Activity: Look through the records below for the line with "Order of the". Return that line and each one after it up to and including the line with "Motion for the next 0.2", exactly.

Material for this exercise:
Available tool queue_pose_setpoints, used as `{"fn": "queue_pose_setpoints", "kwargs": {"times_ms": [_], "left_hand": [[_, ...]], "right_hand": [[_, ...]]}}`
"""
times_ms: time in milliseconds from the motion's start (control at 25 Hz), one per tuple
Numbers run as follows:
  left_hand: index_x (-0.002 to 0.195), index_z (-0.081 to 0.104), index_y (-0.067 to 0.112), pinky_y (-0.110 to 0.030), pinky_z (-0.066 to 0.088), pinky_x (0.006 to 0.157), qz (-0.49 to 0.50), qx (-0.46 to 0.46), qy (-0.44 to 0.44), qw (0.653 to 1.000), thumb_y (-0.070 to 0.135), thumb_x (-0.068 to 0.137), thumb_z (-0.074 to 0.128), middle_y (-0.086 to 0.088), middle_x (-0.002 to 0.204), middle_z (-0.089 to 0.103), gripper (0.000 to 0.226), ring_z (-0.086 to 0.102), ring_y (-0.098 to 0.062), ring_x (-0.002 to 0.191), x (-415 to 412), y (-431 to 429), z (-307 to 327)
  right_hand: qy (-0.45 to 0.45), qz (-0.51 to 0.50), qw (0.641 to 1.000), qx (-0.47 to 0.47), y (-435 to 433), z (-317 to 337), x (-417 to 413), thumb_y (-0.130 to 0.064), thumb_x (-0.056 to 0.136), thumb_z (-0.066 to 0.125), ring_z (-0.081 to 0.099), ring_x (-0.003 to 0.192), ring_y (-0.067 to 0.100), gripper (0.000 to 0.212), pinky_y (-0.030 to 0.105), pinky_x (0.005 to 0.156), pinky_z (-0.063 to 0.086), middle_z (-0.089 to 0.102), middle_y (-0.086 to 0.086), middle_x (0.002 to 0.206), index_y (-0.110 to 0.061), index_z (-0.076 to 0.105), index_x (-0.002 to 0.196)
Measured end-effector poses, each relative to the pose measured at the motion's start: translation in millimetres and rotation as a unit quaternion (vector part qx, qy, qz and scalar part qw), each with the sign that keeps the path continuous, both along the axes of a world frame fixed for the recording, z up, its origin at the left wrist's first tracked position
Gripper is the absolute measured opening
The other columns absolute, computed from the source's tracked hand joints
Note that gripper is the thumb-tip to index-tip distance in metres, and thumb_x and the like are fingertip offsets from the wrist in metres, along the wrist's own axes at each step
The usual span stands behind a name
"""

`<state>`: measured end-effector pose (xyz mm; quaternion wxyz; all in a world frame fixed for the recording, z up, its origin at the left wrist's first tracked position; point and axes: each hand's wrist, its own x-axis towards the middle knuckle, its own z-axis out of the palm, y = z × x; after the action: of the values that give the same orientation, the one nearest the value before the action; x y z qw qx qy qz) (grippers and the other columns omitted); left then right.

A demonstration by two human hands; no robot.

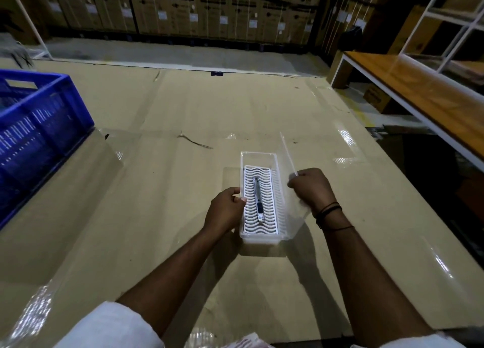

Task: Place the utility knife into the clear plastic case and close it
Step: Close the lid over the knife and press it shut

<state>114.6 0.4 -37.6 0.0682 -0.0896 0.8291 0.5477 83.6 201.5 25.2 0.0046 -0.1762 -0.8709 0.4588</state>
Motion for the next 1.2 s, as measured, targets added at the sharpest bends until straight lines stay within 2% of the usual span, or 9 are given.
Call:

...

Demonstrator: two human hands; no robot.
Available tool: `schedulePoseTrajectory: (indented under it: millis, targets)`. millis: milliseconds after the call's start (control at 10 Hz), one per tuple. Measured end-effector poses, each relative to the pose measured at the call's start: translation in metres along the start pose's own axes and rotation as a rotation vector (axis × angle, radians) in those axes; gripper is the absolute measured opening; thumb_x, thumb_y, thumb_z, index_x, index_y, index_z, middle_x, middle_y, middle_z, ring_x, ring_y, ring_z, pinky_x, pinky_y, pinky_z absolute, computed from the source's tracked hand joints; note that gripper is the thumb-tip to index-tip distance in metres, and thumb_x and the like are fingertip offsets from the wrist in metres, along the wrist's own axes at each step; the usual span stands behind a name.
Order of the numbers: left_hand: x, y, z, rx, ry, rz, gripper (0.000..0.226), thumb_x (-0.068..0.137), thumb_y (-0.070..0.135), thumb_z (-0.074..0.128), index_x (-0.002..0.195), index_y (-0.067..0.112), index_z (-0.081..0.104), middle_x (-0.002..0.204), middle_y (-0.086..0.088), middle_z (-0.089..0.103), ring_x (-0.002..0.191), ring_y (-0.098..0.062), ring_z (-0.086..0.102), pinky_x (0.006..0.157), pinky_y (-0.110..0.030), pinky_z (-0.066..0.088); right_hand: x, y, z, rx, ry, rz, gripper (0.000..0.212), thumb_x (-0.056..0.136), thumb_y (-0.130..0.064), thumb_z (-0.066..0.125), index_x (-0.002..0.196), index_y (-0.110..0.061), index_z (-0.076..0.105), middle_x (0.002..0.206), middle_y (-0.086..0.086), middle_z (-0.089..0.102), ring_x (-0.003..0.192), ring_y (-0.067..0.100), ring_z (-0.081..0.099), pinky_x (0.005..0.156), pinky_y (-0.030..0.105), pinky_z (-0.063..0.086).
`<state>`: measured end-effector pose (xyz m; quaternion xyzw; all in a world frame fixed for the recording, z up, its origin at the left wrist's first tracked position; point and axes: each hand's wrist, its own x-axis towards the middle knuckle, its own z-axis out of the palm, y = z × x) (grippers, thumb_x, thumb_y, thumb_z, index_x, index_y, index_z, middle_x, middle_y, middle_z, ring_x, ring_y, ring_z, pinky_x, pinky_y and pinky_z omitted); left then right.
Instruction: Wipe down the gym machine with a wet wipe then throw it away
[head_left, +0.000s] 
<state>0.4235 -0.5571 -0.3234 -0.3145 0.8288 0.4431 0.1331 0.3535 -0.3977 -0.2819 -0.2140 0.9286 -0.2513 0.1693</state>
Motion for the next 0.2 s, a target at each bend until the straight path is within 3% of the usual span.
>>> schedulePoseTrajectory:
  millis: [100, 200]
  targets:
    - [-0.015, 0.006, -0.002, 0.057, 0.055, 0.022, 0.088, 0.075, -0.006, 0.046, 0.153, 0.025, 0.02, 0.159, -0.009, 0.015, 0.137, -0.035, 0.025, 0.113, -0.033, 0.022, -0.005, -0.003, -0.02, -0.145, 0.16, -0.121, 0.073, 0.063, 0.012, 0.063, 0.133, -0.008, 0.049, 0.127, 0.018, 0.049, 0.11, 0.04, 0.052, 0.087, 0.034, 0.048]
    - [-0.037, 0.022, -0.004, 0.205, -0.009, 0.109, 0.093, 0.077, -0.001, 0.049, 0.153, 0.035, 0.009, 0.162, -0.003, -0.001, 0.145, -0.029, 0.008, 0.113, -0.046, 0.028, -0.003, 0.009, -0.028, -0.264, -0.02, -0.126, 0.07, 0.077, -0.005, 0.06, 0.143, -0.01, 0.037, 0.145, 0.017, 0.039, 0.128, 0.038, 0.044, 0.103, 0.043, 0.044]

Problem solution:
Order of the numbers: left_hand: x, y, z, rx, ry, rz, gripper (0.000..0.226), thumb_x (-0.068..0.137), thumb_y (-0.070..0.135), thumb_z (-0.074..0.128), index_x (-0.002..0.195), index_y (-0.067..0.112), index_z (-0.081..0.104), middle_x (-0.002..0.204), middle_y (-0.086..0.088), middle_z (-0.089..0.103), ring_x (-0.002..0.191), ring_y (-0.098..0.062), ring_z (-0.086..0.102), pinky_x (0.006..0.157), pinky_y (-0.110..0.030), pinky_z (-0.066..0.088); right_hand: x, y, z, rx, ry, rz, gripper (0.000..0.212), thumb_x (-0.056..0.136), thumb_y (-0.130..0.064), thumb_z (-0.066..0.125), index_x (-0.002..0.196), index_y (-0.110..0.061), index_z (-0.076..0.105), middle_x (0.002..0.206), middle_y (-0.086..0.086), middle_z (-0.089..0.102), ring_x (-0.003..0.192), ring_y (-0.067..0.100), ring_z (-0.081..0.099), pinky_x (0.005..0.156), pinky_y (-0.030..0.105), pinky_z (-0.063..0.086).
`<state>`: measured end-effector pose (xyz m; quaternion xyzw; all in a world frame fixed for the recording, z up, its origin at the left wrist's first tracked position; point and axes: each hand's wrist, its own x-axis towards the middle knuckle, its own z-axis out of the palm, y = z × x) (grippers, thumb_x, thumb_y, thumb_z, index_x, index_y, index_z, middle_x, middle_y, middle_z, ring_x, ring_y, ring_z, pinky_x, pinky_y and pinky_z omitted); left then right.
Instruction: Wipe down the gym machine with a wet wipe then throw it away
[head_left, +0.000s] 
<state>0.4235 -0.5571 -0.3234 -0.3145 0.8288 0.4431 0.1331 0.3535 -0.3977 -0.2819 -0.2140 0.9286 -0.2513 0.1693</state>
Motion for the next 0.2 s, a target at each bend until the straight path is within 3% of the usual span.

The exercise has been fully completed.